狼陛下と仮初めの王妃
一瞬の出来事で何が起こったのか分からず、呆然とするコレットの目に、陛下の足元に転がる一本の矢が映った。
それは真っ二つに折れていて……。
「……陛下、いったいなにが?」
「襲われている!君は危ないから、私から離れるな。アーシュレイ、向こうの木の陰だ!」
言いながらも、ヒュンッと、剣が風を切る音がして、矢がぽとりと足元に落ちる。
「承知しました!リンダは馬の陰にいなさい!」
アーシュレイは剣を振りあげて木立の中まで矢のように駆けていき、リンダは馬の陰に隠れるようにしゃがみこんだ。
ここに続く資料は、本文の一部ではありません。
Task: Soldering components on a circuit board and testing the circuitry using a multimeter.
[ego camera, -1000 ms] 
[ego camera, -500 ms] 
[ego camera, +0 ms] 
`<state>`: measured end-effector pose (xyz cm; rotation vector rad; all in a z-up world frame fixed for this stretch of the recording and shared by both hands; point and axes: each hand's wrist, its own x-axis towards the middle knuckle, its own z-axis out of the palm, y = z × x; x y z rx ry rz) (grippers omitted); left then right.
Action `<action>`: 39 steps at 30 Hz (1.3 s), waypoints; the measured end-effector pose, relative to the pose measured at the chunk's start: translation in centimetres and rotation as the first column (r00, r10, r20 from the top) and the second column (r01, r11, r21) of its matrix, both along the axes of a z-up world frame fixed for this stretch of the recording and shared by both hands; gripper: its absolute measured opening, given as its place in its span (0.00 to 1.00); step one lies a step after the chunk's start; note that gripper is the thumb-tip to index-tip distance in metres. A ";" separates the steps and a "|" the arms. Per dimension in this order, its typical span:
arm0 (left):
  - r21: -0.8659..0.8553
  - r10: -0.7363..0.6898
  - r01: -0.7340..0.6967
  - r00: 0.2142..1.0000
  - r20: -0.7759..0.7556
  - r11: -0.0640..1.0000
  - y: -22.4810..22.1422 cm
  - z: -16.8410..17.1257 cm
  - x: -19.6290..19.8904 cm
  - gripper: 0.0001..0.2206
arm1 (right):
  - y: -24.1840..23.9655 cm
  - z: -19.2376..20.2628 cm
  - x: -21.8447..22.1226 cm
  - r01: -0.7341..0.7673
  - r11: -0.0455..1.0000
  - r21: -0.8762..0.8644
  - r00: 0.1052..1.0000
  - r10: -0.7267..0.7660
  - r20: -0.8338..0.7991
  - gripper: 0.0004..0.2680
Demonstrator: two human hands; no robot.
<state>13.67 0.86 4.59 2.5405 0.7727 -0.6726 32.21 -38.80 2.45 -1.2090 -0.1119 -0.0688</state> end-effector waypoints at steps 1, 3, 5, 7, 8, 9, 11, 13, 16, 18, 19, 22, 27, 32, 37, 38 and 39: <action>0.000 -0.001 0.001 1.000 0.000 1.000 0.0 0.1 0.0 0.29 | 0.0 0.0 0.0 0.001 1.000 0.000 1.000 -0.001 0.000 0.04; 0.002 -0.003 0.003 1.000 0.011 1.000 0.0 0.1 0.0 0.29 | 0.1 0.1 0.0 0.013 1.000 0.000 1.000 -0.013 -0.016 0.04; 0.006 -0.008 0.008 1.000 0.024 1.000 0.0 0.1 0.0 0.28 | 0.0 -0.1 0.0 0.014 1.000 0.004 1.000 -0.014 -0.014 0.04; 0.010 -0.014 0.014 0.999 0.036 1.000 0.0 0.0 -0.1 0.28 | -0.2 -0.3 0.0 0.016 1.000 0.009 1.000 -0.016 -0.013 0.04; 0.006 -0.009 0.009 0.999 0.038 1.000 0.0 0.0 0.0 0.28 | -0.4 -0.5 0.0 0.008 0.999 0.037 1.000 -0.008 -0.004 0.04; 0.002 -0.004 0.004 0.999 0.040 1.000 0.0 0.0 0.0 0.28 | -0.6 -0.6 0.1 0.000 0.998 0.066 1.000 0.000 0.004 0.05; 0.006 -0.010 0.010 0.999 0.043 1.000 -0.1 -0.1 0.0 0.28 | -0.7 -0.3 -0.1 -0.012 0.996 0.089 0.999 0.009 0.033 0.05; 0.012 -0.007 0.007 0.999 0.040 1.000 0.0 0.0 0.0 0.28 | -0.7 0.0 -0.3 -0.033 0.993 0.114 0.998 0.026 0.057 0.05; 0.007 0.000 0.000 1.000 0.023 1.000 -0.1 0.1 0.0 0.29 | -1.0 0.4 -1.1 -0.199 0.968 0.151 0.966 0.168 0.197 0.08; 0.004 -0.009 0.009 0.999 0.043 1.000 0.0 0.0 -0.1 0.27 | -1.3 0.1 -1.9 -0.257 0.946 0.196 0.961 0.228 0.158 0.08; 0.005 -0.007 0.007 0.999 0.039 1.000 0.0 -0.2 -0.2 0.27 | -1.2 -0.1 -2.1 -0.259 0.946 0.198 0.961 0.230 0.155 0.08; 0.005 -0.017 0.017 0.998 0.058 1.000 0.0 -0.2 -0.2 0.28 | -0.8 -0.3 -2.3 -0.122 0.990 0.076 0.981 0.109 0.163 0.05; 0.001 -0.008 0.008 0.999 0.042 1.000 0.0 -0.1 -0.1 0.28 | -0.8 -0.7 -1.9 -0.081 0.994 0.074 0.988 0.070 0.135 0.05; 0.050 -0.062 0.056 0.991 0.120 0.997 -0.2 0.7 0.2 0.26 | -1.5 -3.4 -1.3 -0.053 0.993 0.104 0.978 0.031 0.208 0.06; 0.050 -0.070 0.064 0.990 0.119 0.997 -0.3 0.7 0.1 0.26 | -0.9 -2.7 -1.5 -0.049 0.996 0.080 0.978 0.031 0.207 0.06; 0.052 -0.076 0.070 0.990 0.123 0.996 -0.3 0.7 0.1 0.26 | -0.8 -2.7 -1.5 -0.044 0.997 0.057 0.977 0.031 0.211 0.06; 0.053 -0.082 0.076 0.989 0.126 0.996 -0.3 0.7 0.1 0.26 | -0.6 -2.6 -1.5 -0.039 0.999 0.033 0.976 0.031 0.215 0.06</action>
陛下が動くたび金属音が響き、そのたびに足元に矢が増えていく。
敵は弓矢だけなのだろうか。
剣で襲ってくることはないんだろうか。
コレットは動くこともできず、ガタガタと震える体をなだめるように、ただ花をぎゅっと抱きしめていた。
「よし、動くぞ」
サッと振り返った陛下に体をさらうように抱えられて運ばれたコレットは、黒い馬の影に入れられた。
「ここに隠れていろ」
そう言い置いて行ってしまう陛下を止めることができず、コレットは皆が無事なことを祈るしかできない。
そんな彼女の傍に、危険を顧みずに走ってきたリンダは震える手をぎゅっと握った。
「コレットさま。大丈夫でございます。きっと陛下たちが敵を倒してきてくれます」
そういうリンダの手も声も震えていて、コレットもぎゅっと彼女の手を握り返した。
やがて辺りが静まり、戻ってきた陛下がコレットの手を引いて立ち上がらせて、青ざめた頬をそっと撫でた。